▸ PROBLEM STATEMENT
Among the lines of this material, find those holding the word "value" and report how many there are, with nothing added.

::: SUPPLIED DATA :::

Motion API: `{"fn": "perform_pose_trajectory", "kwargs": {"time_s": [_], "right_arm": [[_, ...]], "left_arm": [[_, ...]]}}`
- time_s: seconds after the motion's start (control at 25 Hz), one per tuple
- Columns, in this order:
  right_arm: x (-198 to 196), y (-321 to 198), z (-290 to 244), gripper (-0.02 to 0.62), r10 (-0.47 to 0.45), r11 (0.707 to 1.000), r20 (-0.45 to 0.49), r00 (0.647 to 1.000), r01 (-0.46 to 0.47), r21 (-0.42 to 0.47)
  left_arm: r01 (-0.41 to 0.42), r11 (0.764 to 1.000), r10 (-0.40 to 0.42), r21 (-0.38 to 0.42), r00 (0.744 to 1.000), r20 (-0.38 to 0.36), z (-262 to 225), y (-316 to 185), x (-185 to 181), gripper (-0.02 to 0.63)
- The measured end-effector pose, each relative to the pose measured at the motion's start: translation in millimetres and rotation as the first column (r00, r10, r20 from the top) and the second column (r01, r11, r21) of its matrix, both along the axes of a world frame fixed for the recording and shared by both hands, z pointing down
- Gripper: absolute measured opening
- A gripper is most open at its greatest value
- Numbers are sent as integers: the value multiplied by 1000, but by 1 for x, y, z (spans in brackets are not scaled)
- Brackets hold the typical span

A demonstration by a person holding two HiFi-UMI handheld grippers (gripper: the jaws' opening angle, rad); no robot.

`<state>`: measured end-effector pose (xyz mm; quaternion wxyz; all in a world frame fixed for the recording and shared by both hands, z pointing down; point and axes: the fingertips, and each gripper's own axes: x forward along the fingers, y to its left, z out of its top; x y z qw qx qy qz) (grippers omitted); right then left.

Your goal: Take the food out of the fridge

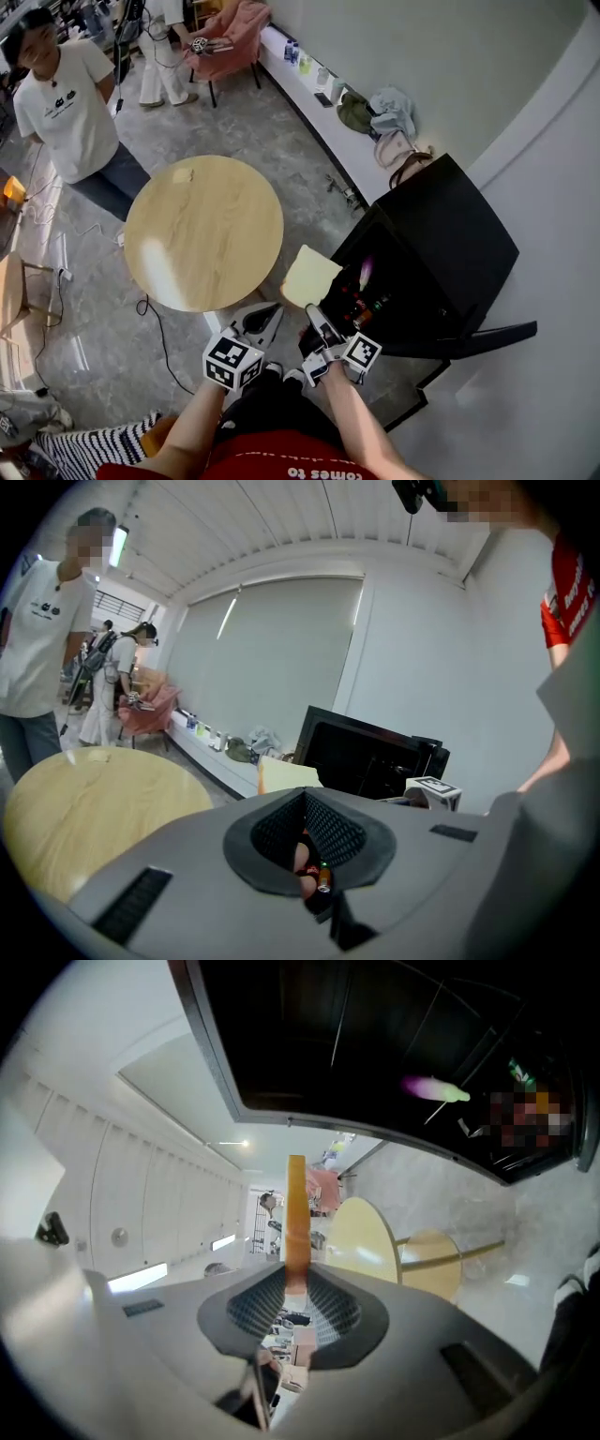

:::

▸ EXERCISE ANSWER
2